WHAT YOU WILL DO: Please print each entry below exactly as it reads.

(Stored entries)
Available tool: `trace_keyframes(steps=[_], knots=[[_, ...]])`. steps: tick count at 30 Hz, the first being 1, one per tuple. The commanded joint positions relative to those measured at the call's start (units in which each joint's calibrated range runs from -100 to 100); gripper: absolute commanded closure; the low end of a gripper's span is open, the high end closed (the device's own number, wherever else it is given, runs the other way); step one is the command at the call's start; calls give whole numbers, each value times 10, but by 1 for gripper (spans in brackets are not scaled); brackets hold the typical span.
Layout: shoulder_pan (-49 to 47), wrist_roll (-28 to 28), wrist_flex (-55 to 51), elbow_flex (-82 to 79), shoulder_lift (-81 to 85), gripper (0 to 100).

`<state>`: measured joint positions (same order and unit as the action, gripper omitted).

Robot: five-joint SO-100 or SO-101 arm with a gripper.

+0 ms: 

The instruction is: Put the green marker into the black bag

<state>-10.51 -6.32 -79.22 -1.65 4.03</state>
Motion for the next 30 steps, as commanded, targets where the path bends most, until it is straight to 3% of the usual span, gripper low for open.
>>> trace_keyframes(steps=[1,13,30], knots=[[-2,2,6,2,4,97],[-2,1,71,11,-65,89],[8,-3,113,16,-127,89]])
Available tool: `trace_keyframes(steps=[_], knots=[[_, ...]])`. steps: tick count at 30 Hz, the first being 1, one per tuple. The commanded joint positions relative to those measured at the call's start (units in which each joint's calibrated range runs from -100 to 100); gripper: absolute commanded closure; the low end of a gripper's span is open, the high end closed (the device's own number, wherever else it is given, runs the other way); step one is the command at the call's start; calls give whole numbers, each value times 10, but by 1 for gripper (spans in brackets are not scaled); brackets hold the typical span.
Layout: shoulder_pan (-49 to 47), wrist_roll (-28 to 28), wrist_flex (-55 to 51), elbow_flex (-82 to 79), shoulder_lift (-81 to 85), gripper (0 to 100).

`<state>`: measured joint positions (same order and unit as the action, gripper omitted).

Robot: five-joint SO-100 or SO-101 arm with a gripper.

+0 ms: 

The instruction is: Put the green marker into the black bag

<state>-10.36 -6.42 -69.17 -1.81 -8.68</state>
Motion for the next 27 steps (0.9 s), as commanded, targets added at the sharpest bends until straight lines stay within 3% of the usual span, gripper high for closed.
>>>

SOLUTION FOR THIS EXERCISE:
Available tool: `trace_keyframes(steps=[_], knots=[[_, ...]])`. steps: tick count at 30 Hz, the first being 1, one per tuple. The commanded joint positions relative to those measured at the call's start (units in which each joint's calibrated range runs from -100 to 100); gripper: absolute commanded closure; the low end of a gripper's span is open, the high end closed (the device's own number, wherever else it is given, runs the other way); step one is the command at the call's start; calls give whole numbers, each value times 10, but by 1 for gripper (spans in brackets are not scaled); brackets hold the typical span.
Layout: shoulder_pan (-49 to 47), wrist_roll (-28 to 28), wrist_flex (-55 to 51), elbow_flex (-82 to 79), shoulder_lift (-81 to 85), gripper (0 to 100).

`<state>`: measured joint positions (same order and unit as the action, gripper omitted).

Robot: five-joint SO-100 or SO-101 arm with a gripper.

+0 ms: 

The instruction is: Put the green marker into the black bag

<state>-10.51 -6.32 -79.22 -1.65 4.03</state>
Motion for the next 30 steps, as commanded, targets where the path bends most, until it is straight to 3% of the usual span, gripper low for open.
>>> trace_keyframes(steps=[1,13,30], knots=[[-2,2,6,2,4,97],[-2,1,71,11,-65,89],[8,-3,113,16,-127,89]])
Available tool: `trace_keyframes(steps=[_], knots=[[_, ...]])`. steps: tick count at 30 Hz, the first being 1, one per tuple. The commanded joint positions relative to those measured at the call's start (units in which each joint's calibrated range runs from -100 to 100); gripper: absolute commanded closure; the low end of a gripper's span is open, the high end closed (the device's own number, wherever else it is given, runs the other way); step one is the command at the call's start; calls give whole numbers, each value times 10, but by 1 for gripper (spans in brackets are not scaled); brackets hold the typical span.
Layout: shoulder_pan (-49 to 47), wrist_roll (-28 to 28), wrist_flex (-55 to 51), elbow_flex (-82 to 79), shoulder_lift (-81 to 85), gripper (0 to 100).

`<state>`: measured joint positions (same order and unit as the action, gripper omitted).

Robot: five-joint SO-100 or SO-101 arm with a gripper.

+0 ms: 

The instruction is: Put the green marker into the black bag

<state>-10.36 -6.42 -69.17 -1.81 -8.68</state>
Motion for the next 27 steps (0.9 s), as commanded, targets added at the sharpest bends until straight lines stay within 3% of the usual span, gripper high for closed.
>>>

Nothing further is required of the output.